El Malick Ndiaye confirme Madiambal

D’ailleurs, la fin de ces «congés» ne semble avoir rien changé dans les relations entre les deux hommes. Les Sénégalais retiennent tous leur souffle, en se demandant quand la crise ne sera plus latente, pour finir par éclater au grand jour. La seule question qui vaille est de savoir si le Premier ministre Ousmane Sonko va démissionner, ou qu’il attendra tranquillement de se faire pousser dehors. Sur ce point, on devrait se rappeler son autre monologue du «King Fahd», où il avait assuré ne pas être disposé à «bouger d’un centimètre»…

Ce qui nous ramène à son voyage. Ce voyage préparé en secret, et dévoilé par «l’ennemi public n°1» de Pastef et de son chef, n’a à ce jour pas été démenti. Tout au contraire, El Malick Ndiaye, qui a voulu tourner en dérision l’information de Madiambal, a pensé la minimiser en déclarant que son leader était «parti chercher de l’argent». Réponse qui soulève encore plus de questions.

Est-ce au chef du gouvernement d’aller signer des accords de dons ou de prêts à l’étranger ? A quoi alors servent les ministres de l’Economie et de la coopération Abdourahmane Sarr, et des Finances et du budget Cheikh Diba ? N’est-ce pas à eux que revient le soin de veiller à l’état de nos finances et à la crédibilité de nos engagements financiers ? De plus, le Premier ministre s’était rendu en tournée en Chine, en Turquie et dans les pays du Golfe, tournée qui nous avait été vendue à grand bruit par ses services de communication, qui l’ont présentée comme très fructueuse, même si on en attend encore les retombées. Quel besoin y a-t-il alors d’y retourner en moins de 4 mois, et de manière presque incognito ?

Faudrait-il croire les cassandres qui, sur les réseaux sociaux, chantent que le secret du voyage se justifierait par le fait que le chef du gouvernement serait à la recherche d’une cagnotte pour préparer un éventuel clash avec son binôme, et que les fonds devraient servir à l’affrontement à venir ? On ne s’engagera pas sur cette voie.

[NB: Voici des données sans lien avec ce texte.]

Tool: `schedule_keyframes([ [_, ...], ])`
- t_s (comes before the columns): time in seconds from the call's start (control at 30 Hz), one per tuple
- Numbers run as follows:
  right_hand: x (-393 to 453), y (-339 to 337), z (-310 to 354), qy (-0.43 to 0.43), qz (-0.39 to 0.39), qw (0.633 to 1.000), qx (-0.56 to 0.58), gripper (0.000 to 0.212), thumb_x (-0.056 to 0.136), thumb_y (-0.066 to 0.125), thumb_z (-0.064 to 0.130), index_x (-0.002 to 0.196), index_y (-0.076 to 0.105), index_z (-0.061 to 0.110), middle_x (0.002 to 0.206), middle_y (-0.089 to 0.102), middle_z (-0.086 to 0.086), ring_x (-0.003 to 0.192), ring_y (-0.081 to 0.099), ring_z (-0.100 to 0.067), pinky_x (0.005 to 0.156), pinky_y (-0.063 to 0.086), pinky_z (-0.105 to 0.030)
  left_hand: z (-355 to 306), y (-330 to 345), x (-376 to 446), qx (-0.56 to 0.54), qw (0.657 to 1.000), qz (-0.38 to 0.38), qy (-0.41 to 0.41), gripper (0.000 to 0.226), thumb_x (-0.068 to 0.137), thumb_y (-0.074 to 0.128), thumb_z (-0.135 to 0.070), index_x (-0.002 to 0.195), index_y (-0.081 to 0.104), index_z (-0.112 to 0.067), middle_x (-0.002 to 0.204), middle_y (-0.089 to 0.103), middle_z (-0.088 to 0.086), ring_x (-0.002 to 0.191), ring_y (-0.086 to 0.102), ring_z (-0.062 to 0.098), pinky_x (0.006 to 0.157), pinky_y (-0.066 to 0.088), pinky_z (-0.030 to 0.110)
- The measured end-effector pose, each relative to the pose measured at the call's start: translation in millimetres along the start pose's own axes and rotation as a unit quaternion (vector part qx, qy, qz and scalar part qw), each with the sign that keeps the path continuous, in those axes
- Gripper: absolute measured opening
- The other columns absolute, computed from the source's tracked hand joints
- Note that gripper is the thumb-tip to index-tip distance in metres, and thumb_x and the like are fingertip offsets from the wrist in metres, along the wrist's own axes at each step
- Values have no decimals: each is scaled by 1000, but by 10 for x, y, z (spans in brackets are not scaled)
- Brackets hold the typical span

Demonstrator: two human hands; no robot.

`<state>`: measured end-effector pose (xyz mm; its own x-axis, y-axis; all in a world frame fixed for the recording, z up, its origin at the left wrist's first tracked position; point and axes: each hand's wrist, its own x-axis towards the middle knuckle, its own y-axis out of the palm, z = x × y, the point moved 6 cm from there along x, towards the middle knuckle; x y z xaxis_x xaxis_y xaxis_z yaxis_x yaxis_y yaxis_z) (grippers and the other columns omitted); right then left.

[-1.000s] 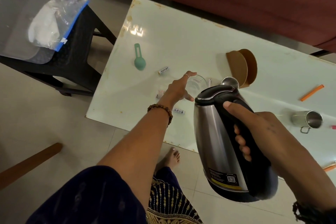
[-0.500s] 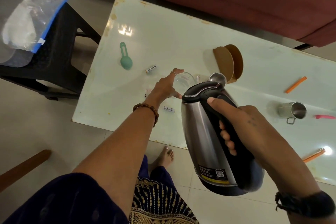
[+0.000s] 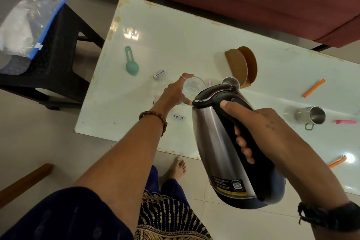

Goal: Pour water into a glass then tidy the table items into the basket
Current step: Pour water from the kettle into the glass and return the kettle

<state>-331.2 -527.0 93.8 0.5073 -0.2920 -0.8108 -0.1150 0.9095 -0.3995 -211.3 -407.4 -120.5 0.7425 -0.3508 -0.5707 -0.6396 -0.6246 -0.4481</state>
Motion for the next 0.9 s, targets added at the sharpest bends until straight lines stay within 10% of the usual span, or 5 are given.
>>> schedule_keyframes([
  [0.6,-69,-17,15,28,15,999,19,55,76,63,49,35,52,14,33,48,-2,25,41,-14,31,36,-16,11,-18,-7,-1,1000,-4,4,81,69,74,-10,133,33,-38,72,45,-9,55,46,6,47,30,16],
  [0.9,-67,4,46,26,17,999,20,50,74,62,51,42,56,13,33,47,-1,25,40,-13,31,35,-16,-24,-25,-57,-9,1000,-1,14,82,70,73,-9,136,32,-36,72,45,-8,80,46,20,75,38,30],
])
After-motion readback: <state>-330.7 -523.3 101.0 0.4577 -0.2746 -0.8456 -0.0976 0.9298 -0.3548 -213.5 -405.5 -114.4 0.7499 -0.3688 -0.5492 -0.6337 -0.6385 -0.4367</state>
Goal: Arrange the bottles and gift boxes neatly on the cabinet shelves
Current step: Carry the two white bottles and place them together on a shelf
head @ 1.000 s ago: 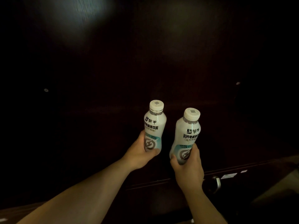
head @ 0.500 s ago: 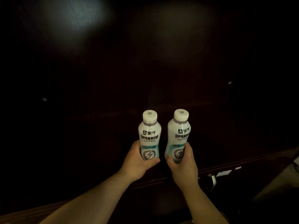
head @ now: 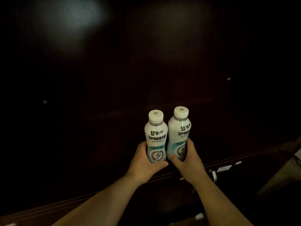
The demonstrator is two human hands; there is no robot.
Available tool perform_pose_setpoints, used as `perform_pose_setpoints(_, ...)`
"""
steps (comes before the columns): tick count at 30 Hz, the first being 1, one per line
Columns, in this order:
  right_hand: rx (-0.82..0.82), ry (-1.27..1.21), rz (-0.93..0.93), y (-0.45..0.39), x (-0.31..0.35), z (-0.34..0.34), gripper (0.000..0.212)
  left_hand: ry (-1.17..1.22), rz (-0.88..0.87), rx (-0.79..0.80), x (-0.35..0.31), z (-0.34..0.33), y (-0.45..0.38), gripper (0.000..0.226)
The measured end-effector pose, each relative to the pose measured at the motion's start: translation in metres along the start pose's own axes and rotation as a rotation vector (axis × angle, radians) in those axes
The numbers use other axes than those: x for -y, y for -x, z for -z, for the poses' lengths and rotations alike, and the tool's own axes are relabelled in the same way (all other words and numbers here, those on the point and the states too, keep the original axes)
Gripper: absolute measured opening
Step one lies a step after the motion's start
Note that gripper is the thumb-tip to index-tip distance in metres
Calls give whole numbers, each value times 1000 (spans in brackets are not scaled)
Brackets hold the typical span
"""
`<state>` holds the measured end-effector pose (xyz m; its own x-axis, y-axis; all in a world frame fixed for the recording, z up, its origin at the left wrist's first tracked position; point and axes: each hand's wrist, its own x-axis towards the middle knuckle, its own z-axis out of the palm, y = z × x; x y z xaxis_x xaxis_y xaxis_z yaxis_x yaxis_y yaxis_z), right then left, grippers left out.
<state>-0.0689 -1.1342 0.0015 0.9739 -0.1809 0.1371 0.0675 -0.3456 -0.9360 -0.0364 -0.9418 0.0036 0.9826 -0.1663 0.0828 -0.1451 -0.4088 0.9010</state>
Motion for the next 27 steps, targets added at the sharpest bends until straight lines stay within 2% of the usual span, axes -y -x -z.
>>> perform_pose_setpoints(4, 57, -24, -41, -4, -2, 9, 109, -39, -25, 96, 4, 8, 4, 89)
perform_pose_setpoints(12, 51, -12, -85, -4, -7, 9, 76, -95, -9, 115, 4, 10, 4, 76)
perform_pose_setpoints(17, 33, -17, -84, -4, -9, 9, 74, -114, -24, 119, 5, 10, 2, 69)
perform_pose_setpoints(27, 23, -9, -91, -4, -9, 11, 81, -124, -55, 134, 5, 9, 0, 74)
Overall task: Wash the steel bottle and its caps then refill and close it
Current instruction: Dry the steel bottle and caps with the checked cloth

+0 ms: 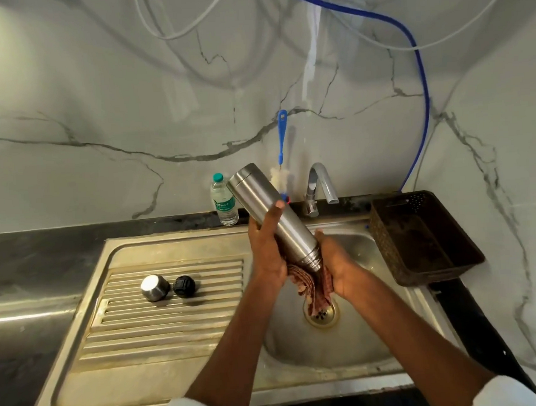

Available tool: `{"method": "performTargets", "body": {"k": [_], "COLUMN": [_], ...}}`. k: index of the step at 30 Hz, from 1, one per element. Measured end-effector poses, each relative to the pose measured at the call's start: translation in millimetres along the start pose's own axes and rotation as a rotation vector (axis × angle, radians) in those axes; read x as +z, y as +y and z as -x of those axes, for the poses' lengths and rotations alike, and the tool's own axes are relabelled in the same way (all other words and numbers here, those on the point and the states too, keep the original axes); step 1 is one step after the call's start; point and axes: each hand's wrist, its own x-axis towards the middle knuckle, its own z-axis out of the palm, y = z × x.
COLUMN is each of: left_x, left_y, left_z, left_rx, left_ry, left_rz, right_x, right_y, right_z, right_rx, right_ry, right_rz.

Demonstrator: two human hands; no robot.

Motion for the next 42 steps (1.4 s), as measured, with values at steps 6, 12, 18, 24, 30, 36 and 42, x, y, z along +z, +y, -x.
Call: {"method": "performTargets", "body": {"k": [6,12,18,24,30,36,42], "left_x": [-8,2,-17,-49,-55,-54,-59], "left_y": [30,18,16,21,2,-14,-2], "left_z": [-1,6,4,6,25,34,32], "left_rx": [-0.169,-0.072,-0.111,-0.109,0.091,0.198,0.250], "left_ry": [-0.078,-0.077,-0.056,0.067,-0.142,-0.234,-0.288], "left_rz": [0.121,0.040,-0.022,-0.079,-0.684,-0.822,-0.846], "right_x": [-10,-14,-39,-43,-7,1,3], "right_y": [8,16,22,15,12,4,21], "right_z": [5,-4,11,39,63,67,77], "right_rx": [-0.840,-0.150,0.055,-0.524,-0.957,-1.116,-1.176], "right_ry": [0.734,0.094,-0.079,0.268,0.297,0.155,0.187], "right_rz": [0.997,0.199,0.157,0.184,0.565,1.343,1.392]}}
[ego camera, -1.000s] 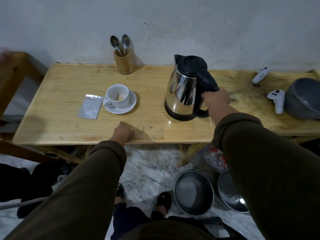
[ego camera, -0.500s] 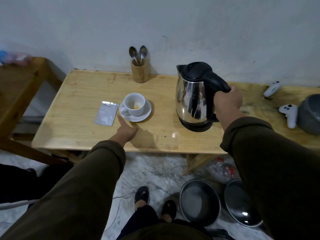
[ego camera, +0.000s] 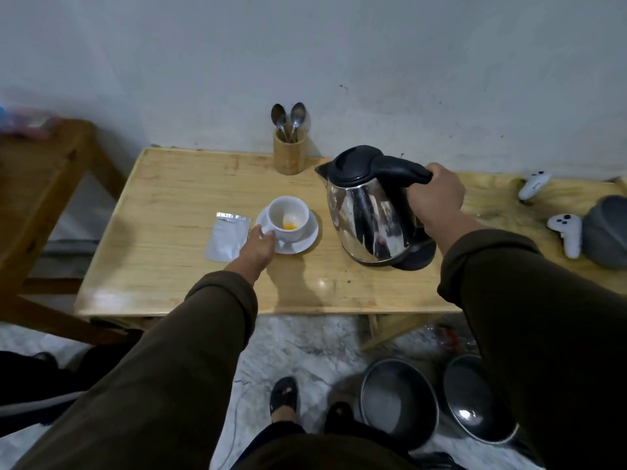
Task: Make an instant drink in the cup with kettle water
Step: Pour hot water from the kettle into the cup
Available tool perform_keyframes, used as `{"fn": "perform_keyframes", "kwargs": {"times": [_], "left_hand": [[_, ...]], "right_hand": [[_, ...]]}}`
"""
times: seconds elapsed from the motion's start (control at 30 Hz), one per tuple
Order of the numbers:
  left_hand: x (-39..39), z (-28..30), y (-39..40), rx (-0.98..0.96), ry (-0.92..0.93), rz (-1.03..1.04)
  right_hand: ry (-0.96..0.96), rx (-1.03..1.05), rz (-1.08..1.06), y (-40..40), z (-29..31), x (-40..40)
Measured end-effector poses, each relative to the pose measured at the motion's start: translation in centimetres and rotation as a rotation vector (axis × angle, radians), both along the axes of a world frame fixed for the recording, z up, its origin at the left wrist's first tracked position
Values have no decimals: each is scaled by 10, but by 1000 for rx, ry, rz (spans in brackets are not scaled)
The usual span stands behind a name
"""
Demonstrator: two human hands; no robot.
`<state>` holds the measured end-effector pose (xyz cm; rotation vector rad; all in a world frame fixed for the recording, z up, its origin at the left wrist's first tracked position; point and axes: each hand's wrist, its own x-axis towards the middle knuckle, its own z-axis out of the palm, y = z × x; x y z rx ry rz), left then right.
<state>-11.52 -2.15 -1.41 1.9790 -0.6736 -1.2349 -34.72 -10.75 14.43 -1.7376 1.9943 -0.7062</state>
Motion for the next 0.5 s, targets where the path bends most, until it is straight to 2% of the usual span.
{"fn": "perform_keyframes", "kwargs": {"times": [0.13,0.33,0.5], "left_hand": [[9,-5,-3,-47,-20,17],[23,-16,-7,-19,118,72],[32,-30,-15,18,138,90]], "right_hand": [[107,-2,73,2,0,13],[234,19,138,3,6,24],[300,25,177,3,6,29]]}}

L’Exécutif en voyage, qui commande ?

Par contre, l’information livrée par Madiambal Diagne, et non démentie par aucun segment de l’Etat et de Pastef, ne manque pas d’inquiéter. Aujourd’hui, le Sénégal ressemble à un coq étêté. Les deux têtes de l’Exécutif sont hors du pays, et on ne sait qui dirige. Il n’y a pas officiellement de vacance de pouvoir, et le président de l’Assemblée ne peut donc exercer aucune fonction. Et la Garde des sceaux, Mme Yassine Fall, 2ème dans l’ordre protocolaire, semble plus occupée à trouver de la place pour caser des détenus dans les prisons. Serait-elle capable de prendre en charge les affaires du pays en cas de nécessité ? La question se pose au regard de ses prouesses aux Affaires étrangères. Son suivant, Birame Soulèye Diop, semble aussi préoccupé, comme ses «frères» de parti, par ce qui oppose les deux têtes de Pastef.

Tout cela se passe alors que la situation à la frontière malienne ne rassure personne, que les finances du pays sont déjà dans le rouge, et que les sinistrés de l’hivernage passé attendent toujours des secours.